* Prompt: Omit the pictures and return exactly the stretch of the material below from the line with "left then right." through the line with "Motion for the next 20".
═══ Listed entries ═══
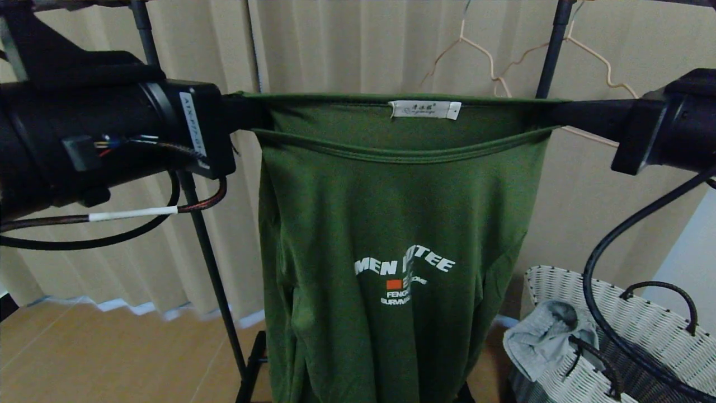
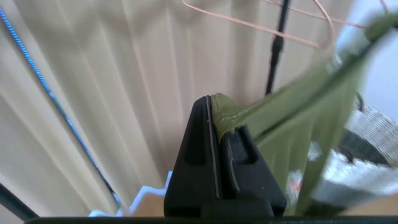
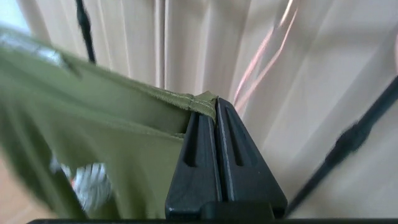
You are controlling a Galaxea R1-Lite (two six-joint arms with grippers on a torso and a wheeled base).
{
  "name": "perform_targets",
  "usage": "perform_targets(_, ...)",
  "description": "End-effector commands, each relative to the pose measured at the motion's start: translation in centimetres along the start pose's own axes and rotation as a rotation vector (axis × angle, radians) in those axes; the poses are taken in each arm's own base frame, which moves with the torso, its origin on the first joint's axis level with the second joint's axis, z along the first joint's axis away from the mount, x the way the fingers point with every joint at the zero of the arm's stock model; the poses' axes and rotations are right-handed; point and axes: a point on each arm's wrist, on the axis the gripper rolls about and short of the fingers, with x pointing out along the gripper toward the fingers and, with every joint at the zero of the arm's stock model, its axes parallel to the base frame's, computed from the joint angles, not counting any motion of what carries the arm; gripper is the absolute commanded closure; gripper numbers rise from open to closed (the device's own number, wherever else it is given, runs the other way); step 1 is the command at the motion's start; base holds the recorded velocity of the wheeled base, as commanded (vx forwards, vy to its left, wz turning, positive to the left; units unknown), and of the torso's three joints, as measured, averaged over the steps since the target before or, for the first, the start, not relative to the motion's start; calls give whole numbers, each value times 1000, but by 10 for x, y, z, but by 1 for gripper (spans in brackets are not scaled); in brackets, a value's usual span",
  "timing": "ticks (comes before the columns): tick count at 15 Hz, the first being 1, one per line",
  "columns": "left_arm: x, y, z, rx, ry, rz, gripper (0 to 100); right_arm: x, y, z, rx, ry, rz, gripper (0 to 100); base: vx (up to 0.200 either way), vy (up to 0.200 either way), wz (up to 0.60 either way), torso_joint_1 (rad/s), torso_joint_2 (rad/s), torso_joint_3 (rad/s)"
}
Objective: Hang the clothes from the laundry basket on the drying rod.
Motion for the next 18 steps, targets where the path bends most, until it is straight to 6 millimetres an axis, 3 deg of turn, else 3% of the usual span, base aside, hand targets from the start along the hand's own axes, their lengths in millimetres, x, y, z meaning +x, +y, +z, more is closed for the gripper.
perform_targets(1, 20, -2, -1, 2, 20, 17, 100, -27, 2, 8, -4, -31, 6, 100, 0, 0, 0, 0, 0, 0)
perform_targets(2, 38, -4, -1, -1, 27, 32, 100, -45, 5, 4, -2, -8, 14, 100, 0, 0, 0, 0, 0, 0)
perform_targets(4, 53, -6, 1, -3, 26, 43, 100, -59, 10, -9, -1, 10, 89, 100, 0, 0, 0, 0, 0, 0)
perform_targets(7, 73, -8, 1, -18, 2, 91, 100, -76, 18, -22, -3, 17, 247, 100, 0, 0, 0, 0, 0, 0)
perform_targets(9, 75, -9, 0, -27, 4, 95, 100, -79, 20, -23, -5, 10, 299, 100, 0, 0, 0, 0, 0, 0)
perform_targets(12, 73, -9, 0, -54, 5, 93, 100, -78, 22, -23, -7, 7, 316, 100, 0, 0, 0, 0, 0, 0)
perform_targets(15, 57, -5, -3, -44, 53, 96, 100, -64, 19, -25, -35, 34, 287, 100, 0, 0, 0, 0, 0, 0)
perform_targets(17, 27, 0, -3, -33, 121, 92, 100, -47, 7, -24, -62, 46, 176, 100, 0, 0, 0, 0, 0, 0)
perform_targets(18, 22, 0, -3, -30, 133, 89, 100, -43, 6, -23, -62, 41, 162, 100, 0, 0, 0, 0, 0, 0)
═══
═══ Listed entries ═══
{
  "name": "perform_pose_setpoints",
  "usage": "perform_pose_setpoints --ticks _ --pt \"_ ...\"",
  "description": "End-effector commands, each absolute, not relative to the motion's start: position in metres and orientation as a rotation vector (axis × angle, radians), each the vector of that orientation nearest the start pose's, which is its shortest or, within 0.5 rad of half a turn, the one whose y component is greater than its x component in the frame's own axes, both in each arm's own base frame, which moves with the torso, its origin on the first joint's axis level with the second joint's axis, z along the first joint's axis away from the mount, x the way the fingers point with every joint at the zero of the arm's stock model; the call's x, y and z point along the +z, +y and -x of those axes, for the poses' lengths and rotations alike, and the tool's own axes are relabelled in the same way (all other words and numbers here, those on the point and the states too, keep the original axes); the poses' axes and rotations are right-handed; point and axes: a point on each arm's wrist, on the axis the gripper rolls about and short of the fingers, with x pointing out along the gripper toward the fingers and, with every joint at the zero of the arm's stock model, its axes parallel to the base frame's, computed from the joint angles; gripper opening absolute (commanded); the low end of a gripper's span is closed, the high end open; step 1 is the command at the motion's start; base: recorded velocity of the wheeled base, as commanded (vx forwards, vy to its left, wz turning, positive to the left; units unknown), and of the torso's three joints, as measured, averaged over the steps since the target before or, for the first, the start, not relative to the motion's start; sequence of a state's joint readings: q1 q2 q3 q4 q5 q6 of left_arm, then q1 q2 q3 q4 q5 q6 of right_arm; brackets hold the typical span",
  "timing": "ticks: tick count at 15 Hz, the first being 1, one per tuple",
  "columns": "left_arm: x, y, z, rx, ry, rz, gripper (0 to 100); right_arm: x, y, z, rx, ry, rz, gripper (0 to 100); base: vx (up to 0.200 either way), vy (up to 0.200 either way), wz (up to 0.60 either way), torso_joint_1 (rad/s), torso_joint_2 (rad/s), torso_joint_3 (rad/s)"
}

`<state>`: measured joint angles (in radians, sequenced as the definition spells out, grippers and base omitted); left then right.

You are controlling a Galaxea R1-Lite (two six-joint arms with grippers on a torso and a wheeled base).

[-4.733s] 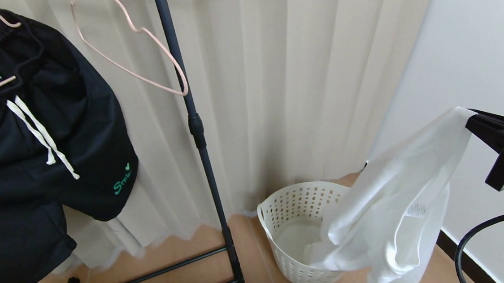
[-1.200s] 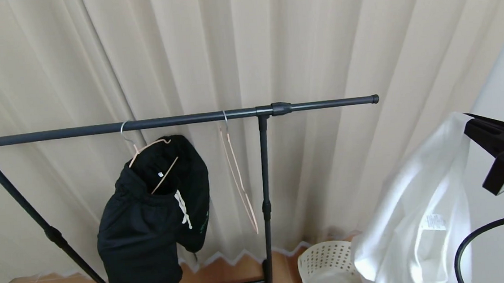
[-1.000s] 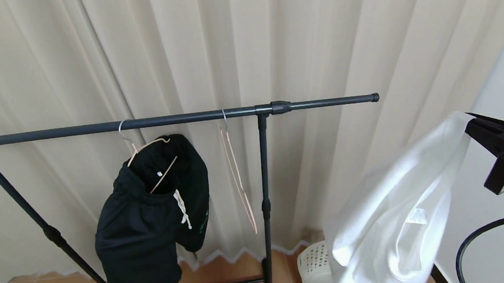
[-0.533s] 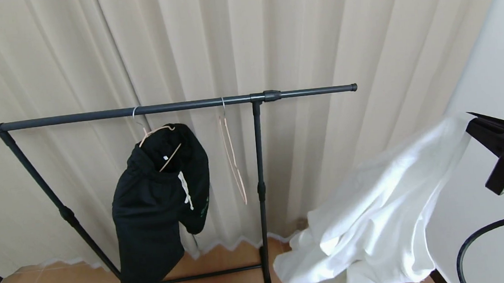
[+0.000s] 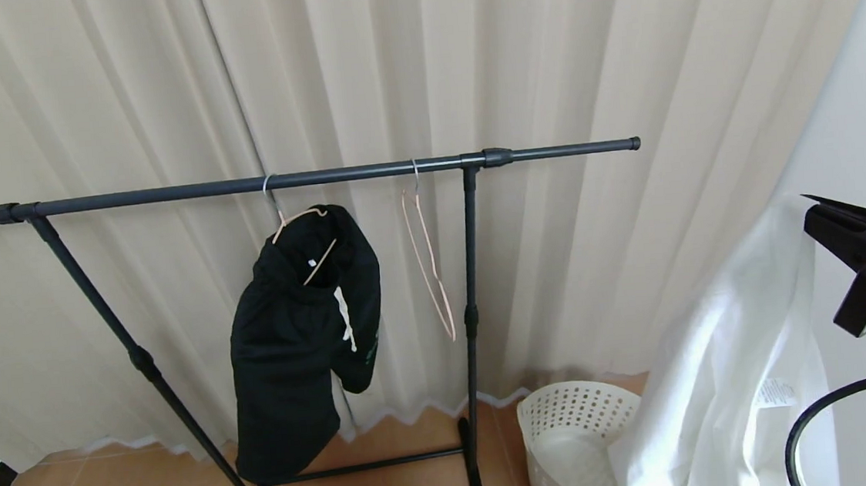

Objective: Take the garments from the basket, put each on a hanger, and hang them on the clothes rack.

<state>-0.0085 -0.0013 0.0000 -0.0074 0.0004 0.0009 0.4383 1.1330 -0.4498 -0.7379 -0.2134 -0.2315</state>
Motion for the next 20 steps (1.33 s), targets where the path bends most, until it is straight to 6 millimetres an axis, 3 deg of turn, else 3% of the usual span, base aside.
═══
* Reply to the exercise:
`<state>`: measured joint angles (in radians, sequenced as the definition spells out, grippers and base omitted); left then right.

You are controlling a Galaxea R1-Lite (two six-joint arms with grippers on a torso and a wheeled base).

[-4.733s] 
[-1.200s] 
[-1.000s] 
[-0.533s] 
[+0.000s] 

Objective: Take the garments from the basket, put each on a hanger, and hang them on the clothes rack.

<state>-0.0085 -0.0013 0.0000 -0.0074 0.0004 0.0009 0.4383 1.1330 -0.4498 -0.7379 -0.2134 -0.2315</state>
Motion for the next 20 steps (1.33 s), targets where the path bends most, until it is straight to 6 millimetres an axis, 3 deg of turn, else 3% of the usual span, base aside.

No additional work is needed on this exercise.